Sur les onze jeunes embarqués sur la felouque, deux trouveront la mort, trois sont toujours portés disparus et six auront la vie sauve grâce à l'intervention miraculeuse d'un pêcheur amateur, un certain S. Abdenour qui était à bord de son embarcation, avec deux de ses amis. Avant d'alerter les gardes-côtes de la marine nationale, S. Abdenour, qui s'est confié à des journalistes, a commencé par secourir les naufragés. Il sera aidé par le propriétaire d'un bateau de pêche qu'il avait pris le soin d'appeler sur son portable.
Isoukane ou les guetteurs de l'espoir
A Isoukane, c'est la mobilisation des villageois pour retrouver les deux naufragés encore portés disparus, dont Cherif Medjiba, 24 ans, originaire de ce village.
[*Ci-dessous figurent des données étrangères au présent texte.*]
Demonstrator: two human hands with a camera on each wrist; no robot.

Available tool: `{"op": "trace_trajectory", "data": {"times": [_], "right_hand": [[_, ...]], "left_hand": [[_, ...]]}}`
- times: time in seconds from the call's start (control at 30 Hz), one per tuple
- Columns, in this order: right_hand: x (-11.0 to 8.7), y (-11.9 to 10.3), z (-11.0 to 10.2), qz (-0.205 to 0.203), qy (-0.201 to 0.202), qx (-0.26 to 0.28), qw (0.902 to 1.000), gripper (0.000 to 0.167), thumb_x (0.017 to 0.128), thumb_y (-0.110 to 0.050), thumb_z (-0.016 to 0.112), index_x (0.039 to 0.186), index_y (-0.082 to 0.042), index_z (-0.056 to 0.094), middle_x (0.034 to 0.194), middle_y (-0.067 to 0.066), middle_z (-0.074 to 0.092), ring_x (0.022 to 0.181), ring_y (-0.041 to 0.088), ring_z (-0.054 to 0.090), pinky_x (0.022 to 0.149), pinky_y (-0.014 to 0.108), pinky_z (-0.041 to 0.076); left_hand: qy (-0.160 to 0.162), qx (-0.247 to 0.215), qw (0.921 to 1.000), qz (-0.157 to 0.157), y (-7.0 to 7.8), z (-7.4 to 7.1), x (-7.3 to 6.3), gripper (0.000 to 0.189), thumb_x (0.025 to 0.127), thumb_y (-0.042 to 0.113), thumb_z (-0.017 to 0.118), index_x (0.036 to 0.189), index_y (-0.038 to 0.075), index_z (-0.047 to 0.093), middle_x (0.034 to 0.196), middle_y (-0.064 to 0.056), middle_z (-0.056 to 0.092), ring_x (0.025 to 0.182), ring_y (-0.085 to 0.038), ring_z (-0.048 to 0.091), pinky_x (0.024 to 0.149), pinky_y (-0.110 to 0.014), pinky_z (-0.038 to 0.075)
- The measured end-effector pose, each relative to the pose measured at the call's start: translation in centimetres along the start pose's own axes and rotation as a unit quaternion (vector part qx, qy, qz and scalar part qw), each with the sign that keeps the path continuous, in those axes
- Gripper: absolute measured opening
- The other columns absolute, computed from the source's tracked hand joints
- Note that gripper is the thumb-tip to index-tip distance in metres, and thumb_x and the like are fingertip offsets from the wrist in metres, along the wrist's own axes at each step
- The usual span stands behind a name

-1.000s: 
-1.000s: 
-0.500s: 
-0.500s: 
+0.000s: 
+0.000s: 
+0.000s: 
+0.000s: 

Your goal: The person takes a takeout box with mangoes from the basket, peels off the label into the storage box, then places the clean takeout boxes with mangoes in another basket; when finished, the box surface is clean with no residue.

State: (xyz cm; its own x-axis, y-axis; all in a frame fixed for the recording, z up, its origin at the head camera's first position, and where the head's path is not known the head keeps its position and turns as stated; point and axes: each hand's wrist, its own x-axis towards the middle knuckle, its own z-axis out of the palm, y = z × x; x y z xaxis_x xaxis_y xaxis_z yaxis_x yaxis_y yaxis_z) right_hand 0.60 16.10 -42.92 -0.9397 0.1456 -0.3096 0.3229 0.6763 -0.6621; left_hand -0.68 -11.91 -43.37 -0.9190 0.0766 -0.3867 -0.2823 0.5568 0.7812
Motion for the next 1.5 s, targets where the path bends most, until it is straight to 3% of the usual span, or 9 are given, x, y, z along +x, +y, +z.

A la certitude de le retrouver encore en vie qui se rétrécit de jour en jour, les villageois, qui compatissent à la douleur de la famille de la victime, s'accrochent à l'espoir de voir la mer refluer le corps du jeune Cherif pour permettre à sa famille de faire son deuil.
Tôt dans la matinée de mercredi dernier, où ils ont répondu à un appel à la mobilisation, les villageois se relayaient pour faire le guet sur tout le long de la bande côtière située entre Tigzirt et Azeffoun, caressant le vœu de repérer un signe de la présence du corps du jeune Cherif.
Depuis mercredi, des pêcheurs de la région de Tigzirt, à bord de leurs embarcations, se sont joints aux éléments de la Marine nationale qui ont entrepris des recherches en pleine mer.
Des recherches qui ne se sont pas arrêtées. Elles se sont poursuivies jeudi et vendredi, malgré une météo quelque peu défavorable.
S. A. M.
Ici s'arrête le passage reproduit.